- DIRECTIONS: Find the lines below in which the string "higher" occurs. Copy each one.

Segment Start: DATA FOR REVIEW

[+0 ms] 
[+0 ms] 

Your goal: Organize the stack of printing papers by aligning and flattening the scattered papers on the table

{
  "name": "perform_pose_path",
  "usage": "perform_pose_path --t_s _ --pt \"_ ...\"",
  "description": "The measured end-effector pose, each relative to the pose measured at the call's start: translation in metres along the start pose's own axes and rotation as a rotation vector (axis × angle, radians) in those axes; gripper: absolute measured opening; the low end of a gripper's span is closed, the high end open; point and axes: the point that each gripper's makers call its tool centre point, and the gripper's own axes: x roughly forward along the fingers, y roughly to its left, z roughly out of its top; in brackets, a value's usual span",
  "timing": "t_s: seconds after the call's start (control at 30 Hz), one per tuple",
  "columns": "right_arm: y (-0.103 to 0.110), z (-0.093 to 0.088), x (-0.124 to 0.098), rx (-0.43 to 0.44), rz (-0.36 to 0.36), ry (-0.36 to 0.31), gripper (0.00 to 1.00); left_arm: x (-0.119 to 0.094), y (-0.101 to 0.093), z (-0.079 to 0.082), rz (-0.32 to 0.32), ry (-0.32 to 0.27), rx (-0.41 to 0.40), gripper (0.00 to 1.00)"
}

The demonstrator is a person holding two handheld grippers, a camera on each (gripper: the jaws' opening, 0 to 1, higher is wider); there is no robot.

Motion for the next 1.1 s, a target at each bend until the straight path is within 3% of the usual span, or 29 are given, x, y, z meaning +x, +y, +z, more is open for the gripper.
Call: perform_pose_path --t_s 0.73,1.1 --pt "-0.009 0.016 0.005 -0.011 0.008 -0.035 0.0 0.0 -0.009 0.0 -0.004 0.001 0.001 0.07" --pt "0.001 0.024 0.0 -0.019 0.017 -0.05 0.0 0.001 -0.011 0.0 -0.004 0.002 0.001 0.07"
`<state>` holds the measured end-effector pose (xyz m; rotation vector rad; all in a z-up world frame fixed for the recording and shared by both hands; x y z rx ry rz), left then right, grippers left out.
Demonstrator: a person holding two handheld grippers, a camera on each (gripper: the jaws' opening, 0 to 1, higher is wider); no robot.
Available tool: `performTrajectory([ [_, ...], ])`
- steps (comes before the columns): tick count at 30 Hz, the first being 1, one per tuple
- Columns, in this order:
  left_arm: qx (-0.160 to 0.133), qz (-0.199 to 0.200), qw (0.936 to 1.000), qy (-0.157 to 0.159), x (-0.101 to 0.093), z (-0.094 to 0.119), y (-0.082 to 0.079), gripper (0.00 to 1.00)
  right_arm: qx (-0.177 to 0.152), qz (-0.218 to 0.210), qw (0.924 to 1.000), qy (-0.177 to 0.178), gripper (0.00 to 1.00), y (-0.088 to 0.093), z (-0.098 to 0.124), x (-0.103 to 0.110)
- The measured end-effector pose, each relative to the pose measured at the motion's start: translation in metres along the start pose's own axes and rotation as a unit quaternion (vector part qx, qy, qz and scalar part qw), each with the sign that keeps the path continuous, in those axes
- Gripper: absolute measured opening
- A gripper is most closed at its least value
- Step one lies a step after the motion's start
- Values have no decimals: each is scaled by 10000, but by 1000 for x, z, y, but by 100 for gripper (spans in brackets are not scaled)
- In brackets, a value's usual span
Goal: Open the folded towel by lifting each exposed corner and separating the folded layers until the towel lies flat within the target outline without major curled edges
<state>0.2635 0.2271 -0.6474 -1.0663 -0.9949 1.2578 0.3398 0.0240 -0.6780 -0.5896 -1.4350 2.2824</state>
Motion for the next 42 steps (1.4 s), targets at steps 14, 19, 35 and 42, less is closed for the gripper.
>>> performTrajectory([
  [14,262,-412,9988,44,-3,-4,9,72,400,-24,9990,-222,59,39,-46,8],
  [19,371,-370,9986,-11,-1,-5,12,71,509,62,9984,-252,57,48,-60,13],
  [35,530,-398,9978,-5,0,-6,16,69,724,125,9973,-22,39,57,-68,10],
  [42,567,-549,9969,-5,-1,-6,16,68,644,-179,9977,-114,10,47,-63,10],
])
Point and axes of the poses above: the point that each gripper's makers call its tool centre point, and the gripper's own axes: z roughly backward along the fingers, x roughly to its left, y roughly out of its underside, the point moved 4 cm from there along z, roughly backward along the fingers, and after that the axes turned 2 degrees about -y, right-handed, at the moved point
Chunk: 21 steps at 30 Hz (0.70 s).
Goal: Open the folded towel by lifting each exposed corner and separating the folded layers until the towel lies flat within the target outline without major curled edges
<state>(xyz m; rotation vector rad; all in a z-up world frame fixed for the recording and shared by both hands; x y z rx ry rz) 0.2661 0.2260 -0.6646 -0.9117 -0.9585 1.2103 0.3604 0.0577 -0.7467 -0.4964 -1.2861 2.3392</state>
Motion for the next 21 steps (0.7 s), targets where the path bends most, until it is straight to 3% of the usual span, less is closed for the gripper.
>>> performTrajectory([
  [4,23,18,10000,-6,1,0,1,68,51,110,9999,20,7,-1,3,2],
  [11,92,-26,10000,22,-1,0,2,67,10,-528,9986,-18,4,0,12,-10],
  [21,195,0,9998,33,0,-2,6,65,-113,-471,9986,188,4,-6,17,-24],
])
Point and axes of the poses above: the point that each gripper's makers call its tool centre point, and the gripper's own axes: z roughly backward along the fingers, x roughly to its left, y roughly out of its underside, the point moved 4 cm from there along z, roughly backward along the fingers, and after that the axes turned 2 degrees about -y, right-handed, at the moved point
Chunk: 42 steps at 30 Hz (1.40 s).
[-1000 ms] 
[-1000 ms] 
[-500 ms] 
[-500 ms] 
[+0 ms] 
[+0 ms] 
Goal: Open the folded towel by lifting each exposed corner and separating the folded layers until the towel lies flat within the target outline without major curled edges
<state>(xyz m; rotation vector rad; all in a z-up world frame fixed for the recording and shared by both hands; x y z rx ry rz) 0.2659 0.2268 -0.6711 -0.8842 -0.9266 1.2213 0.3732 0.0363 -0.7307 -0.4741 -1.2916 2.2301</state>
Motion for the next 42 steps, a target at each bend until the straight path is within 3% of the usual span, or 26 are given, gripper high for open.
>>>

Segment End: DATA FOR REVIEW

- WRITTEN RESPONSE:
The demonstrator is a person holding two handheld grippers, a camera on each (gripper: the jaws' opening, 0 to 1, higher is wider); there is no robot.
Demonstrator: a person holding two handheld grippers, a camera on each (gripper: the jaws' opening, 0 to 1, higher is wider); no robot.

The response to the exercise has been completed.